### WORK REQUEST
Print every line of the material exactly.

### DATASET CONTENT
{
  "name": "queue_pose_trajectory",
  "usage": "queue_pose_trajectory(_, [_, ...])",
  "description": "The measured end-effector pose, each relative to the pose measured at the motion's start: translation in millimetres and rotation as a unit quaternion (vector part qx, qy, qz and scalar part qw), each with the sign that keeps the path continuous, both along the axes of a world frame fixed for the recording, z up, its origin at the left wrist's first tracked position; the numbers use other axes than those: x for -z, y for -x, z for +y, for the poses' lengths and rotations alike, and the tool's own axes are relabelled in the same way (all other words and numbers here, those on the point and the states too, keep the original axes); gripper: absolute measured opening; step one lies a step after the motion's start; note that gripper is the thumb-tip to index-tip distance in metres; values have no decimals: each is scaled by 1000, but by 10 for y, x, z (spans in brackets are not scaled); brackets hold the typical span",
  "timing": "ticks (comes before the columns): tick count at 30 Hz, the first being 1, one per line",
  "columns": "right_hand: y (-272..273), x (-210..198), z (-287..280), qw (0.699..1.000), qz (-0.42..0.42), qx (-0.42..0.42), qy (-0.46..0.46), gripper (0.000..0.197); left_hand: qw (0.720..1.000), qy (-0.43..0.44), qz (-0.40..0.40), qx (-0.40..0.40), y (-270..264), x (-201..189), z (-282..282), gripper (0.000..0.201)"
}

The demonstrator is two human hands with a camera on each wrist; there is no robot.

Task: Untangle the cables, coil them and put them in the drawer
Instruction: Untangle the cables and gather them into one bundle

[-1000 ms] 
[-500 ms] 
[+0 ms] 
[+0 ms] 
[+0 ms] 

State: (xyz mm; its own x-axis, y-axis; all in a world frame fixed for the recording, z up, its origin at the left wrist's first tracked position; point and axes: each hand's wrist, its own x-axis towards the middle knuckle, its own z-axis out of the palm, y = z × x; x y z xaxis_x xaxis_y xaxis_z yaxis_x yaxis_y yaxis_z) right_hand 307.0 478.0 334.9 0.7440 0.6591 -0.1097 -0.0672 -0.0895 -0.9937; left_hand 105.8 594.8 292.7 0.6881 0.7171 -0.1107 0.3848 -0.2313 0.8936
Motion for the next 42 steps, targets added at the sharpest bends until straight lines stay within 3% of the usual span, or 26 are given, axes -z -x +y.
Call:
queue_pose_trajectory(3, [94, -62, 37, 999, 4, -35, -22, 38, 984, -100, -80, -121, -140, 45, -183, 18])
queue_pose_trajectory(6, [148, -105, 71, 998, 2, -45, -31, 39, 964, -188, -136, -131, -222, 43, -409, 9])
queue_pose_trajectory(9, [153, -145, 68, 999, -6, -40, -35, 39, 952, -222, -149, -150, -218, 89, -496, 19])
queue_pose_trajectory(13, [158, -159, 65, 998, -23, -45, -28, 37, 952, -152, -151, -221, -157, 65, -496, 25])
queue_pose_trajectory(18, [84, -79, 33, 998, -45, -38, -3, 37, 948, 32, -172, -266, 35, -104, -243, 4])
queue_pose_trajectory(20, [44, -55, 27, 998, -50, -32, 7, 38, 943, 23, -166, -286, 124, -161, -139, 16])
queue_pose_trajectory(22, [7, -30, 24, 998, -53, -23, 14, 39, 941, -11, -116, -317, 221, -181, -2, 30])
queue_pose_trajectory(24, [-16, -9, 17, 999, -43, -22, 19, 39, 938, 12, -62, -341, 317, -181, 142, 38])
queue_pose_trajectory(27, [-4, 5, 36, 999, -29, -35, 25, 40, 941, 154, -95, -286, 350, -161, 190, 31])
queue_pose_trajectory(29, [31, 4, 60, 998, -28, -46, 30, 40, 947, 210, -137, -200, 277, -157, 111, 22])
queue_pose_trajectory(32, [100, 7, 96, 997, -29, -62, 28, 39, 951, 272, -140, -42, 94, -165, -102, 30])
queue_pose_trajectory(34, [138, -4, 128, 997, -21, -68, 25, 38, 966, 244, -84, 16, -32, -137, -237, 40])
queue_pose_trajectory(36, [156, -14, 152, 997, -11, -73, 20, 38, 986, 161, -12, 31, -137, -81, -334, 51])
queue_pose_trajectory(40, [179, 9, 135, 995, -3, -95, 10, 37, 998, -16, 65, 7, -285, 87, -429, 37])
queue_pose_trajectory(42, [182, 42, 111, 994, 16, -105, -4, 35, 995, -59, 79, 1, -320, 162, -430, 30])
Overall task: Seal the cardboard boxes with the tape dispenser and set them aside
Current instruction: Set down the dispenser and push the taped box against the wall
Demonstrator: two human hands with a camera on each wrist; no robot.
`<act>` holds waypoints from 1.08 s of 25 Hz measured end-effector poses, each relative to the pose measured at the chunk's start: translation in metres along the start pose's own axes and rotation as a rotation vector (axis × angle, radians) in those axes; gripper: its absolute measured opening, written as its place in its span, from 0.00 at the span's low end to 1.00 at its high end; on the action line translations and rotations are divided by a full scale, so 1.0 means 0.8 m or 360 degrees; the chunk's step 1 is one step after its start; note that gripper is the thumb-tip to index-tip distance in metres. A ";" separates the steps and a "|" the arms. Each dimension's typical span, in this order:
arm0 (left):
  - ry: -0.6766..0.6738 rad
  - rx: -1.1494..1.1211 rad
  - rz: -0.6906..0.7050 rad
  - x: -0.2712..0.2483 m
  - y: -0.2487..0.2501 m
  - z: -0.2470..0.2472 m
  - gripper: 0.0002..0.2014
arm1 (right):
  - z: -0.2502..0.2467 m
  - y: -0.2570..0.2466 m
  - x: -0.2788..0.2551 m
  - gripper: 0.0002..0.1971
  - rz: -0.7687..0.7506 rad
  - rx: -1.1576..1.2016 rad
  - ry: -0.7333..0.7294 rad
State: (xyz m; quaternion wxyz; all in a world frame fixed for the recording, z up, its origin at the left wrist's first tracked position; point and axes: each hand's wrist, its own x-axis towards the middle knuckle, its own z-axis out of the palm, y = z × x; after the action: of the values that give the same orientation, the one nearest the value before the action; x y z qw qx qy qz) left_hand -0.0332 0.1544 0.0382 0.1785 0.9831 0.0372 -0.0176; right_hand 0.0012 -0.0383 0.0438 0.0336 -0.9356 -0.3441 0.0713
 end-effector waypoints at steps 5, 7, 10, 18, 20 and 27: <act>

### WRITTEN REPLY
{
  "name": "queue_pose_trajectory",
  "usage": "queue_pose_trajectory(_, [_, ...])",
  "description": "The measured end-effector pose, each relative to the pose measured at the motion's start: translation in millimetres and rotation as a unit quaternion (vector part qx, qy, qz and scalar part qw), each with the sign that keeps the path continuous, both along the axes of a world frame fixed for the recording, z up, its origin at the left wrist's first tracked position; the numbers use other axes than those: x for -z, y for -x, z for +y, for the poses' lengths and rotations alike, and the tool's own axes are relabelled in the same way (all other words and numbers here, those on the point and the states too, keep the original axes); gripper: absolute measured opening; step one lies a step after the motion's start; note that gripper is the thumb-tip to index-tip distance in metres; values have no decimals: each is scaled by 1000, but by 10 for y, x, z (spans in brackets are not scaled); brackets hold the typical span",
  "timing": "ticks (comes before the columns): tick count at 30 Hz, the first being 1, one per line",
  "columns": "right_hand: y (-272..273), x (-210..198), z (-287..280), qw (0.699..1.000), qz (-0.42..0.42), qx (-0.42..0.42), qy (-0.46..0.46), gripper (0.000..0.197); left_hand: qw (0.720..1.000), qy (-0.43..0.44), qz (-0.40..0.40), qx (-0.40..0.40), y (-270..264), x (-201..189), z (-282..282), gripper (0.000..0.201)"
}

The demonstrator is two human hands with a camera on each wrist; there is no robot.

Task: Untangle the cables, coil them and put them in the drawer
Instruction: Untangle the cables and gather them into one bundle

[-1000 ms] 
[-500 ms] 
[+0 ms] 
[+0 ms] 
[+0 ms] 

State: (xyz mm; its own x-axis, y-axis; all in a world frame fixed for the recording, z up, its origin at the left wrist's first tracked position; point and axes: each hand's wrist, its own x-axis towards the middle knuckle, its own z-axis out of the palm, y = z × x; x y z xaxis_x xaxis_y xaxis_z yaxis_x yaxis_y yaxis_z) right_hand 307.0 478.0 334.9 0.7440 0.6591 -0.1097 -0.0672 -0.0895 -0.9937; left_hand 105.8 594.8 292.7 0.6881 0.7171 -0.1107 0.3848 -0.2313 0.8936
Motion for the next 42 steps, targets added at the sharpest bends until straight lines stay within 3% of the usual span, or 26 are given, axes -z -x +y.
Call:
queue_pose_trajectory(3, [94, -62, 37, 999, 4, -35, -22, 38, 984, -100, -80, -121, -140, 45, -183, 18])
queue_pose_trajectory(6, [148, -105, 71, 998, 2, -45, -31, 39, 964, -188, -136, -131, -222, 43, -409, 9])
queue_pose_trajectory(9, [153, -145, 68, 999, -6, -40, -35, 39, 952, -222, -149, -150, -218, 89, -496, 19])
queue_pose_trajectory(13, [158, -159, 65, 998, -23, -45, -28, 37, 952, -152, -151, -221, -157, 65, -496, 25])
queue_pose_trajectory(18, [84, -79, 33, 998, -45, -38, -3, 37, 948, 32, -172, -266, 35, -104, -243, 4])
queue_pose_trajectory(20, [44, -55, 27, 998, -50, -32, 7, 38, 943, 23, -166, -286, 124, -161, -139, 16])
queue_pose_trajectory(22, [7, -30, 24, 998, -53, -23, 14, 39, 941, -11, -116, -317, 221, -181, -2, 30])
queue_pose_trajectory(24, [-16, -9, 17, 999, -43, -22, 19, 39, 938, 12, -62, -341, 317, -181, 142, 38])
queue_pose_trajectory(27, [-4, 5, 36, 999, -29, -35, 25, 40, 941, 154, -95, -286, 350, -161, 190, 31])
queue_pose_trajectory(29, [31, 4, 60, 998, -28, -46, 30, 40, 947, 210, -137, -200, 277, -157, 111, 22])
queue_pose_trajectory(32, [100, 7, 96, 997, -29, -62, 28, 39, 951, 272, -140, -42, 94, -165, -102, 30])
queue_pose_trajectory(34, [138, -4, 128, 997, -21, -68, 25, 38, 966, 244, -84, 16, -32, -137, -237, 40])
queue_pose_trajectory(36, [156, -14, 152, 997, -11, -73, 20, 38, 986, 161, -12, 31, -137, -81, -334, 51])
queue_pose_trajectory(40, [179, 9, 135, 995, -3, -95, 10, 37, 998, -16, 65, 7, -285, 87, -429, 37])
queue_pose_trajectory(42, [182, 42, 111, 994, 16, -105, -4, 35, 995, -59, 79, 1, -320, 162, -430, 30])
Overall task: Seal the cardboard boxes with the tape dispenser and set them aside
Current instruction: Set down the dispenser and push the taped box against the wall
Demonstrator: two human hands with a camera on each wrist; no robot.
`<act>` holds waypoints from 1.08 s of 25 Hz measured end-effector poses, each relative to the pose measured at the chunk's start: translation in metres along the start pose's own axes and rotation as a rotation vector (axis × angle, radians) in those axes; gripper: its absolute measured opening, written as its place in its span, from 0.00 at the span's low end to 1.00 at its high end; on the action line translations and rotations are divided by a full scale, so 1.0 means 0.8 m or 360 degrees; the chunk's step 1 is one step after its start; note that gripper is the thumb-tip to index-tip distance in metres. A ";" separates the steps and a "|" the arms. Each dimension's typical span, in this order:
arm0 (left):
  - ry: -0.6766..0.6738 rad
  - rx: -1.1494..1.1211 rad
  - rz: -0.6906..0.7050 rad
  - x: -0.2712..0.2483 m
  - y: -0.2487..0.2501 m
  - z: -0.2470..0.2472 m
  - gripper: 0.0002..0.2014
arm1 (right):
  - z: -0.2502..0.2467 m
  - y: -0.2570..0.2466 m
  - x: -0.2788..0.2551 m
  - gripper: 0.0002..0.1971
  - rz: -0.7687..0.7506 rad
  - rx: -1.1576..1.2016 rad
  - ry: -0.7333..0.7294 rad
State: (xyz m; quaternion wxyz; all in a world frame fixed for the recording, z up, its origin at the left wrist's first tracked position; point and axes: each hand's wrist, its own x-axis towards the middle knuckle, its own z-axis out of the palm, y = z × x; after the action: of the values that give the same orientation, the one nearest the value before the action; x y z qw qx qy qz) left_hand -0.0332 0.1544 0.0382 0.1785 0.9831 0.0372 -0.0176; right_hand 0.0012 -0.0383 0.0438 0.0336 -0.9356 -0.3441 0.0713
 end-effector waypoints at steps 5, 7, 10, 18, 20 and 27: <act>

No additional lines are needed for this answer.